With an astounding 21.6-percent population growth over the last decade, the greater Houston region is expected to double in population by 2050. To meet future demands, and in response to the Harris-Galveston Subsidence District mandate to reduce groundwater pumping along the Texas coastal region, Houston Public Works partnered with regional water authorities to build the Northeast Transmission Line (NETL). 

Aerial photograph of 84-inch diameter double disc gate valve being lowered into position. (Photo Credit: LAN) 

The NETL will transmit 365 million gallons a day from the newly expanded Northeast Water Purification Plant (NEWPP) through 16.5 miles of primarily 108-inch steel waterlines to serve approximately 900,000 homes in Harris County. 

The eastern 108-inch waterline projects were constructed using primarily open-cut methods within an existing 90-foot-wide waterline easement, which already contained a parallel 84-inch-diameter waterline. This steel, tape-coated waterline was built in 2004, and a stub-out with butterfly valve was installed near the busy intersection of Beltway 8 and Wilson Road. 

The interconnection between the 108-inch and existing 84-inch waterline was an integral part of the project to secure reliable isolation for future maintenance. With not a lot of room, heavy traffic and big businesses in the vicinity, the ambitious interconnection took a lot of research, planning, innovation and coordination, during design and construction, to make it a reality 

A butterfly valve was already in place on the stub-out, but a second valve was needed to provide double isolation between the proposed 108-inch and existing 84-inch lines.
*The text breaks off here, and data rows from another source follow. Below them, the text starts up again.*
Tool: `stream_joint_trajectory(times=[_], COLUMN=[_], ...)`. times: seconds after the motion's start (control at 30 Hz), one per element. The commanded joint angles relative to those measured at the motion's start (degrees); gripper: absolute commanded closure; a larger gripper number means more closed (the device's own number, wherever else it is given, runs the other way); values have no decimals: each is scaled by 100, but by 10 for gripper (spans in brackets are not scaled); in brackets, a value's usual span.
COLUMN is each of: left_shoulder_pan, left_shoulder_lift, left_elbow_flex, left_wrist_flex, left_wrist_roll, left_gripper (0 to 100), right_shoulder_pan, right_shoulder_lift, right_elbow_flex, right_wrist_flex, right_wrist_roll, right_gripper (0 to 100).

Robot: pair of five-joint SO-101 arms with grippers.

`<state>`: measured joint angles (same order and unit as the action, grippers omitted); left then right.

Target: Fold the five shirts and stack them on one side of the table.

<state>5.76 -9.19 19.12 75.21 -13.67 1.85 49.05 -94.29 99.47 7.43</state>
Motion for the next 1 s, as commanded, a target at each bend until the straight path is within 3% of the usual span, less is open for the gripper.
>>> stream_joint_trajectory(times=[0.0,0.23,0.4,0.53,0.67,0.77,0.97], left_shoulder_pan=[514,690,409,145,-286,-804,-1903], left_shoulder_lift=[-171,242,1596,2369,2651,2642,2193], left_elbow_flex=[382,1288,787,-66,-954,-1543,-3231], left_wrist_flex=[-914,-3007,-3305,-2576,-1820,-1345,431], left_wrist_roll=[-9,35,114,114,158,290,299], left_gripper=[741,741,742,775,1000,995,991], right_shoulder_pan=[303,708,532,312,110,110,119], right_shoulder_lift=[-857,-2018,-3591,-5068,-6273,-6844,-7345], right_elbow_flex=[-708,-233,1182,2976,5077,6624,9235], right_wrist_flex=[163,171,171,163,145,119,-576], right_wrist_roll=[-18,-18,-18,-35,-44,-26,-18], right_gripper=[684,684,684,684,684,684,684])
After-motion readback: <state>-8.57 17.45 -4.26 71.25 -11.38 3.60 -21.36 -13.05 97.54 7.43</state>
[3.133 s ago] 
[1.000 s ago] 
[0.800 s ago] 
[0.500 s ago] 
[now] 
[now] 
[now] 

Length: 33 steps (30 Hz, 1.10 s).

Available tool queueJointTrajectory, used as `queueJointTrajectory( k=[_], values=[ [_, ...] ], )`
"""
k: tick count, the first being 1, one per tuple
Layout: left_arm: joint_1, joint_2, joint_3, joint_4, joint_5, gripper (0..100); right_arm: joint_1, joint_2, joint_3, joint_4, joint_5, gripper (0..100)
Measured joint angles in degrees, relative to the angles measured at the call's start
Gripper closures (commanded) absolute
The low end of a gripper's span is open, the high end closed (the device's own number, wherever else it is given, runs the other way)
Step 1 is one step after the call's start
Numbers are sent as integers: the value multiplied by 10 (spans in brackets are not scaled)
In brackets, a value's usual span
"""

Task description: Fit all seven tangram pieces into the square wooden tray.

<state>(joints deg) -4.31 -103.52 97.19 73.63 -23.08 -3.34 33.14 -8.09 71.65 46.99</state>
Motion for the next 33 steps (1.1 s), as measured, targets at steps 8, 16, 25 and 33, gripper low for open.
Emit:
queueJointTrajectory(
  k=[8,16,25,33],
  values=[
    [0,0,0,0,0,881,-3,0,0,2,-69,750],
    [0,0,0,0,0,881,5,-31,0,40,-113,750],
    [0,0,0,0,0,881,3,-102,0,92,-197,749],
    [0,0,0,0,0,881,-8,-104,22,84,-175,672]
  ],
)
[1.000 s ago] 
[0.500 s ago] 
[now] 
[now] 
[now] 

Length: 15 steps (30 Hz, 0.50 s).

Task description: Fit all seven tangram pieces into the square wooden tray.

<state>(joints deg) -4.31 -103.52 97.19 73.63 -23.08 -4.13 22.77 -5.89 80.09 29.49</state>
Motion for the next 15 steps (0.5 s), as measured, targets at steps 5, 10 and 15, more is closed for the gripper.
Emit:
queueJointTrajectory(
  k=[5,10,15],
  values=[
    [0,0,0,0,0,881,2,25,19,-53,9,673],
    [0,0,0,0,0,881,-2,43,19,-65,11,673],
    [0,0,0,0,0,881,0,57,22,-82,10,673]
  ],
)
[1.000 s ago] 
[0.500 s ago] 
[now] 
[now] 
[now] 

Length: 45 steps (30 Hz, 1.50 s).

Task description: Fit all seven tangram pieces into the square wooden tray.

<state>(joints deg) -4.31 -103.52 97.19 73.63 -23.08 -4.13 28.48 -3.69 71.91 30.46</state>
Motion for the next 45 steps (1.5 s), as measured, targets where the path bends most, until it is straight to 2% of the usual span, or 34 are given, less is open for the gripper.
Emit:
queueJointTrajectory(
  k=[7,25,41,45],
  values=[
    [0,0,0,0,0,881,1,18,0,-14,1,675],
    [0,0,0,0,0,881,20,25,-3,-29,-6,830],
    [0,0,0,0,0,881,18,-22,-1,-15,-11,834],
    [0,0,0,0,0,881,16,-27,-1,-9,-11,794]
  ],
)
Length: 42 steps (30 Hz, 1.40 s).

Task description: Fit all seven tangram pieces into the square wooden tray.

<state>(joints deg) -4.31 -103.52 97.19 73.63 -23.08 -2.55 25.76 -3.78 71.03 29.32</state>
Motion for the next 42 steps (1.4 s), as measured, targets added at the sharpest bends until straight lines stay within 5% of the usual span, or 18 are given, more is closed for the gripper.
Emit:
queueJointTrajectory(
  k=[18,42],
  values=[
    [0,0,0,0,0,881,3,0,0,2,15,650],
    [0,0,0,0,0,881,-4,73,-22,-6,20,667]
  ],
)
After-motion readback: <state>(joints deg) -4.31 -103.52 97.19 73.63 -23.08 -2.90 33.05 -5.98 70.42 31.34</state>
Houston Public Works and Lockwood, Andrews & Newnam Inc. (LAN), the design engineer for the interconnect, considered several options. 

With this interconnection being considered critical to the system, Houston Public Works chose a combination of a new gate valve with the existing butterfly valve as the preferred option for a secure and robust double isolation. As such, the city opted  
to install a new 84-inch gate valve with the interconnect. 

Innovative solution 

When the original 84-inch waterline and stub out were constructed, the area was mostly undeveloped, vacant land. Fast-forward to 2020, the area has developed into a prospering suburban master-planned community. Designing and constructing a project of this scale within a fully developed and thriving area was a big challenge. Situated along a freeway frontage road, in the immediate vicinity of the project, was a gas station, bank and a popular restaurant. 

108-inch waterline with 84-inch tee branch positioned upwards for interconnect piping. (Photo Credit: LAN) 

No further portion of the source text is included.